Monday, April 30, 2012

Administration Releases 10-Year Global Change Research Plan

Apr 27: The Obama Administration released a 10-year strategic plan for research related to global change, identifying priorities that will help state and local governments, businesses, and communities prepare for anticipated changes in the global environment, including climate change, in the decades ahead. The Plan -- released by the U.S. Global Change Research Program (USGCRP), which for more than 20 years has coordinated Federal global change research -- was developed collaboratively by more than 100 Federal scientists. It reflects extensive inputs from stakeholders and the general public, as well as a detailed review by the National Research Council, chartered by Congress to provide independent expert advice to the Nation. The Plan will be implemented through the USGCRP and the 13 Federal departments and agencies it represents. 

    Tom Armstrong, Executive Director of the USGCRP said, "Human actions are altering the atmosphere, the land, and our oceans, placing new pressures on the Earth's ecosystems and threatening the health and economic welfare of our Nation and the world. High-quality and well-coordinated research is essential if we are to better understand and predict future changes, develop strategies to minimize our vulnerabilities, and adapt to changes that can't be avoided."

    Federal research under the USGCRP has for two decades focused largely on detailed documentation of specific environmental changes by satellite and other Earth-observing technologies and the development of sophisticated computer models of the Earth's climate system to predict how such changes will manifest in the near-term. In the ten years going forward that emphasis will expand to incorporate the complex dynamics of ecosystems and human social-economic activities and how those factors influence global change. By including these added dimensions, USGCRP-sponsored research will generate information of unprecedented practical use to decision-makers in a wide range of sectors including agriculture, municipal planning, and public works.  

    Armstrong said, "It is no longer enough to study the isolated physical, chemical, and biological factors affecting global change. Advanced computing technologies and methods now allow us to integrate insights from those disciplines and add important information from the ecological, social, and economic sciences. This new capacity will deepen our understanding of global change processes and help planners in realms as diverse as storm water management, agriculture, and natural resources management."

    The Strategic Plan describes four key goals for the USGCRP during 2012 – 2021:

  • Advance Science: Advance scientific knowledge of the integrated natural and human components of the Earth system, drawing upon physical, chemical, biological, ecological, and behavioral sciences.
  • Inform Decisions: Provide the scientific basis to inform and enable timely decisions on adaptation to and mitigation of global change.
  • Conduct Sustained Assessments: Build a sustained assessment capacity that improves the Nation's ability to understand, anticipate, and respond to global change impacts and vulnerabilities.
  • Communicate and Educate: Broaden public understanding of global change and support the development of a scientific workforce skilled in Earth-system sciences.

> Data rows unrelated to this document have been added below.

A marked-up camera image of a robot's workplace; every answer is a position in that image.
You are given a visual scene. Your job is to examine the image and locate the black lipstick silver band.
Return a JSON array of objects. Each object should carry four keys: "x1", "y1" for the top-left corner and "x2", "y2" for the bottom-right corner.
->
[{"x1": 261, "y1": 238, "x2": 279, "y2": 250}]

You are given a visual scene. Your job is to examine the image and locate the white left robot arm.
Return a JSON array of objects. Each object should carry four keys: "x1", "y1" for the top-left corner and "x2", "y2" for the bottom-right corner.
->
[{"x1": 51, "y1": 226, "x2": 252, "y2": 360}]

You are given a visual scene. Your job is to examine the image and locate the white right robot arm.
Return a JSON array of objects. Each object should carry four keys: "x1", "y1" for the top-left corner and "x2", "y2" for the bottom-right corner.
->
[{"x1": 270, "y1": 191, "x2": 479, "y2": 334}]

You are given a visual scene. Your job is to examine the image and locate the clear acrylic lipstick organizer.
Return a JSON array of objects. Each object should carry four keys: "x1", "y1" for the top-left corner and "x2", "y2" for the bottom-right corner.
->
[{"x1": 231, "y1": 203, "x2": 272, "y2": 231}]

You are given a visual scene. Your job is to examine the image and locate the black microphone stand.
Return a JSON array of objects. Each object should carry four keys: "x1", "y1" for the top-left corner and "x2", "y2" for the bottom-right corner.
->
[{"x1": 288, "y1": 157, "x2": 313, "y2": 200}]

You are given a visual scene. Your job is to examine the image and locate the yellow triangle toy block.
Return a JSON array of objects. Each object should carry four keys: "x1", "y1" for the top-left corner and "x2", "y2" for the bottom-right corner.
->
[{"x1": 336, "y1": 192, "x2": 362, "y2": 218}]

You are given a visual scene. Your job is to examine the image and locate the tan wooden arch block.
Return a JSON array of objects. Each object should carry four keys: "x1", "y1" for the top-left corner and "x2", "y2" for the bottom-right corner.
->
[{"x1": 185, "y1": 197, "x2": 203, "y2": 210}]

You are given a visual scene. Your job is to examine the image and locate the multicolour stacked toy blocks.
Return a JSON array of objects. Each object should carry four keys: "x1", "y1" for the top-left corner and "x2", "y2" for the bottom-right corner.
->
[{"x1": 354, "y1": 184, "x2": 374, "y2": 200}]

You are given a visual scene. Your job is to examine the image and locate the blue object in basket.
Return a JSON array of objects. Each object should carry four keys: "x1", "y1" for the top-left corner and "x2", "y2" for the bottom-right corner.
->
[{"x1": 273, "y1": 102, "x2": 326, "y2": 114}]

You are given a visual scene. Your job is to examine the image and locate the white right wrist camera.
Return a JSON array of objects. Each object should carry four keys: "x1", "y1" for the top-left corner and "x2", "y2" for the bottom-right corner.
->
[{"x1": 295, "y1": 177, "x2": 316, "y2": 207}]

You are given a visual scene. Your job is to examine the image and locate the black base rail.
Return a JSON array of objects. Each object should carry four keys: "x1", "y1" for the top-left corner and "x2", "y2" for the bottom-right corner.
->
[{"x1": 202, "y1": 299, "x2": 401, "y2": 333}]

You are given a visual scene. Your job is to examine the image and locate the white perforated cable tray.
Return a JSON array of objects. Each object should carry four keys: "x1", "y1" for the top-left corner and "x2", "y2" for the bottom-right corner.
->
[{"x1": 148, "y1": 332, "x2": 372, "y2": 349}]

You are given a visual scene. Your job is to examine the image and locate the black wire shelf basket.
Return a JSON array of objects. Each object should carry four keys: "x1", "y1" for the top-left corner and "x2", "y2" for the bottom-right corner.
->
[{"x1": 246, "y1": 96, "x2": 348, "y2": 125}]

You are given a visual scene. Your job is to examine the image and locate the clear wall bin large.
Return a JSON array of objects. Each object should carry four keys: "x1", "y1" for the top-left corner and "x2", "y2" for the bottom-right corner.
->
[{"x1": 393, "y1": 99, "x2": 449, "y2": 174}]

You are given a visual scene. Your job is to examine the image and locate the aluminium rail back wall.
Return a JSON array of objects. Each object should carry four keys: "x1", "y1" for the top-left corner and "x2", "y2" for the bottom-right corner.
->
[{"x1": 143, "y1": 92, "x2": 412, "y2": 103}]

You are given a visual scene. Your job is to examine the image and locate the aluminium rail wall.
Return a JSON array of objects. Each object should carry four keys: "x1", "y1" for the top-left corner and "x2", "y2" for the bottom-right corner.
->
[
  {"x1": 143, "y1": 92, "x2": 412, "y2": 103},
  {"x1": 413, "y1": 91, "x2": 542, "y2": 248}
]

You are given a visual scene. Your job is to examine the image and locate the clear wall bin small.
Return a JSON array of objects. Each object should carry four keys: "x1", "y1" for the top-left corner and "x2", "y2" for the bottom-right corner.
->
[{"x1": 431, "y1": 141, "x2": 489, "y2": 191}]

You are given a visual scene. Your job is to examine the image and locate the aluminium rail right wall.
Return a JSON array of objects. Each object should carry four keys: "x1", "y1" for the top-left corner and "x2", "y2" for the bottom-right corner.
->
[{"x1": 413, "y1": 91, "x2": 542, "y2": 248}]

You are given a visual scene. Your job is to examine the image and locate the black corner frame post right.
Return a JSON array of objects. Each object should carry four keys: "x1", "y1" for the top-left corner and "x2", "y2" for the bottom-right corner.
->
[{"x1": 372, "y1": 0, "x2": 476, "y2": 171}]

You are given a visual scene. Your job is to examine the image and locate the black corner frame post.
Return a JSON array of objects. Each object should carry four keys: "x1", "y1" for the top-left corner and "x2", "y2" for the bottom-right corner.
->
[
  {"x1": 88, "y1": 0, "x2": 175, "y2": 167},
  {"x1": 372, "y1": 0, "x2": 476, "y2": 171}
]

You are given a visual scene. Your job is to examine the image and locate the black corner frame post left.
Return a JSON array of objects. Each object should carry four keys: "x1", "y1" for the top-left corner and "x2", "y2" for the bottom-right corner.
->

    Work towards these goals will help the fulfill its Congressional mandate to "assist the Nation and the world to understand, assess, predict, and respond to human-induced and natural processes of global change," as called for in the Global Change Research Act of 1990. To achieve these goals, USGCRP is developing an implementation strategy that will draw in part upon its expertise in conducting National Climate Assessments -- broad assessments of global change impacts across U.S. economic sectors, the latest of which is currently under development. In combination with USGCRP's expanding communication and education activities, the new scientific findings and decision-support tools expected to emerge from the Strategic Plan will empower a broad range of stakeholders to make more informed and effective decisions as they prepare for and respond to the many dimensions of global change.